US Green Market Investments

Contribution by: Emily Chan, 16′

There has always been controversy within the US over investing in renewable energy sources. For instance, a portion of Obama’s alternative energy investments has ended up declaring bankruptcy. Though only calculated to have a “failure rate of about 8%,” the other companies which did fail, such as Solyndra, created a politically unfavorable climate for future investments into renewable energy sources. The focus for reelection for politicians in the US has shifted attention away from renewable energy sources and has taken us to the point where other countries have surpassed the US (who was previously number 1) in the market for green energy. In recent green market headlines, China has finally reclaimed their spot as number 1 in green energy investments. A Yahoo finance article noted how “Green investments in China in 2012 rose 20% to $65 billion while they fell 37% in the U.S. to just under $36 billion.”
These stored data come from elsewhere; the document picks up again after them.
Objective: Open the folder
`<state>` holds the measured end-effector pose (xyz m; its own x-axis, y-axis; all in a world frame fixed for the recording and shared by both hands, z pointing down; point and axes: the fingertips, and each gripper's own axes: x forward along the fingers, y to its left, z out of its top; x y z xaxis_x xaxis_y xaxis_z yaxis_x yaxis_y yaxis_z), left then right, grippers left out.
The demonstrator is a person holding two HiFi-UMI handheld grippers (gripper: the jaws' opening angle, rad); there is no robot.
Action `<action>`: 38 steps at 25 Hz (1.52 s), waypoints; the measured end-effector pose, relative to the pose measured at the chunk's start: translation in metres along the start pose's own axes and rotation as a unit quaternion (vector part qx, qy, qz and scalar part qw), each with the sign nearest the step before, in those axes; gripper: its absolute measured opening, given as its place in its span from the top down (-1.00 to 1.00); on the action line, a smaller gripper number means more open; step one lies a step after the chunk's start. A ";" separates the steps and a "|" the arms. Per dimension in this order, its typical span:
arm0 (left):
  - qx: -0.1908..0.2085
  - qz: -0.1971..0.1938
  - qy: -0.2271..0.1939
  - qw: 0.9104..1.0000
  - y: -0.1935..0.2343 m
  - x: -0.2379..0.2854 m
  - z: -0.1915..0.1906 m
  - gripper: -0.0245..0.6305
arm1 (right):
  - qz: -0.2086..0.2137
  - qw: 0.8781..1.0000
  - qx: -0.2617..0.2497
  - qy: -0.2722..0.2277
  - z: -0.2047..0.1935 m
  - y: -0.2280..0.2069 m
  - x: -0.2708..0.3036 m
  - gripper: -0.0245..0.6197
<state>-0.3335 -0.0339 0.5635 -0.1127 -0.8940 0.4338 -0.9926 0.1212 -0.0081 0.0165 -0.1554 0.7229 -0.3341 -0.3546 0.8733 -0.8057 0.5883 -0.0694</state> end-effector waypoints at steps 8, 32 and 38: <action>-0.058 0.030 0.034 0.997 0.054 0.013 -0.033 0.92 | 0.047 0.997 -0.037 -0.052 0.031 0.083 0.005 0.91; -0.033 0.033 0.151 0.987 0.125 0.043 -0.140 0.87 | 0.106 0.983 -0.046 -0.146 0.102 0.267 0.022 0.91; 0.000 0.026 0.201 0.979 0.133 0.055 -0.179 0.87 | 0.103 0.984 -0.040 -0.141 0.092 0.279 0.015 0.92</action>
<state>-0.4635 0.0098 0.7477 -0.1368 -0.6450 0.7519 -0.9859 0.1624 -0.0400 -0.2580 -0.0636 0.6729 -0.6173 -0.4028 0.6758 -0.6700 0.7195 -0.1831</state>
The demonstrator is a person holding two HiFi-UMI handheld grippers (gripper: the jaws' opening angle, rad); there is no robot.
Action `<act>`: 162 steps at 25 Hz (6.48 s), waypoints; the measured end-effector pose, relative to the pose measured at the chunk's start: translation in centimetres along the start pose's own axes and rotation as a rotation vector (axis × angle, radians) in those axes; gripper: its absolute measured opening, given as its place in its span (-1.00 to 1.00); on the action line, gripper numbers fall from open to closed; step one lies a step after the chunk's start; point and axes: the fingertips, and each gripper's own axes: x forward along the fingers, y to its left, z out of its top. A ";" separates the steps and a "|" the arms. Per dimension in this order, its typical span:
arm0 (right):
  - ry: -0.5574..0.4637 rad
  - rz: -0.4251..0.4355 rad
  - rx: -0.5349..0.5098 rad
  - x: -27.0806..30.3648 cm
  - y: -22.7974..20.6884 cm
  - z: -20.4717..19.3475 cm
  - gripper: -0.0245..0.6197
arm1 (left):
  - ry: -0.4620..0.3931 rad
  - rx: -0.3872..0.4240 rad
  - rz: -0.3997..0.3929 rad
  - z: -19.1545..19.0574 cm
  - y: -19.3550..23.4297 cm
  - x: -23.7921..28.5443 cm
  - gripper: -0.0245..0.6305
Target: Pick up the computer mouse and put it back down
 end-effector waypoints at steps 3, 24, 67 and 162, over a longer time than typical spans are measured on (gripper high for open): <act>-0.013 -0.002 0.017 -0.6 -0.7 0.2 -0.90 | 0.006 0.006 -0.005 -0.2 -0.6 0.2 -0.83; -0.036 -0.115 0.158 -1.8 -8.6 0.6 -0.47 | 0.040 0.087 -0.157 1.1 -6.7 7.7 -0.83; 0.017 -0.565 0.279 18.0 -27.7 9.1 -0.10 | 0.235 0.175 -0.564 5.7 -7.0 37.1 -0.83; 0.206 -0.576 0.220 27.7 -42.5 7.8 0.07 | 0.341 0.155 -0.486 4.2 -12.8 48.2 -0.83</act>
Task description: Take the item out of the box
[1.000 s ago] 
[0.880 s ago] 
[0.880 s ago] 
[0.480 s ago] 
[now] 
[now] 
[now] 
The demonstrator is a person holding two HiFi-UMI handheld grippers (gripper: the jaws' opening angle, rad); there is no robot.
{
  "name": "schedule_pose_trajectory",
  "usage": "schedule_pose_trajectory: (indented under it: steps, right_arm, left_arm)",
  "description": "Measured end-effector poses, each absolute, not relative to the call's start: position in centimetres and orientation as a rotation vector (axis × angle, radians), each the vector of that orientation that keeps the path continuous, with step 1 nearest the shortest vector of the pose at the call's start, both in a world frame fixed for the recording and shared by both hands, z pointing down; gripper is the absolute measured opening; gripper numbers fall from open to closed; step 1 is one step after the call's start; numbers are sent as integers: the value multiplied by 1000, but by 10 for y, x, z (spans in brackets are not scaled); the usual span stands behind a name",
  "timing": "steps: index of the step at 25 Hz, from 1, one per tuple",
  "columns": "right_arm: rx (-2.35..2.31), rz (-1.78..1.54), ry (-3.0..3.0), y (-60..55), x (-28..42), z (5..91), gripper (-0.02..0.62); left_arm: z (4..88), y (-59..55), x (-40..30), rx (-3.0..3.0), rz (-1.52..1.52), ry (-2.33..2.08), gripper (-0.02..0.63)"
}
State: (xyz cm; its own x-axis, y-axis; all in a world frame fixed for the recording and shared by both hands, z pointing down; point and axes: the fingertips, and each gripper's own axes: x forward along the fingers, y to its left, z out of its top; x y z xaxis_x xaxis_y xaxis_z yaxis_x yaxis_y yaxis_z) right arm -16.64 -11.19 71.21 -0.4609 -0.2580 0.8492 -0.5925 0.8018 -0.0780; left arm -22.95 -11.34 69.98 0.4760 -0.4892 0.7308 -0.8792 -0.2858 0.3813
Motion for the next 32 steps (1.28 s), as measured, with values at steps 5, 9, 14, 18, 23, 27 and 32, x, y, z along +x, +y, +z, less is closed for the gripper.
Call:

Divergent investment opportunities and specific government policies have caused this significant difference in investment amounts. China has enacted long term goals, which give incentive to investors since China will mostly likely follow through due to their increasing pollution problems. Meanwhile, the US has disjointed policies, without an umbrella federal policy for reducing emissions. Only a select amount of states have issued any explicit goals, leaving investors questioning the future for the US green market. As Phyllis Cuttino, director of the clean energy program at Pew explains: “When a country has a strong target and a consistent policy, investors will go invest.”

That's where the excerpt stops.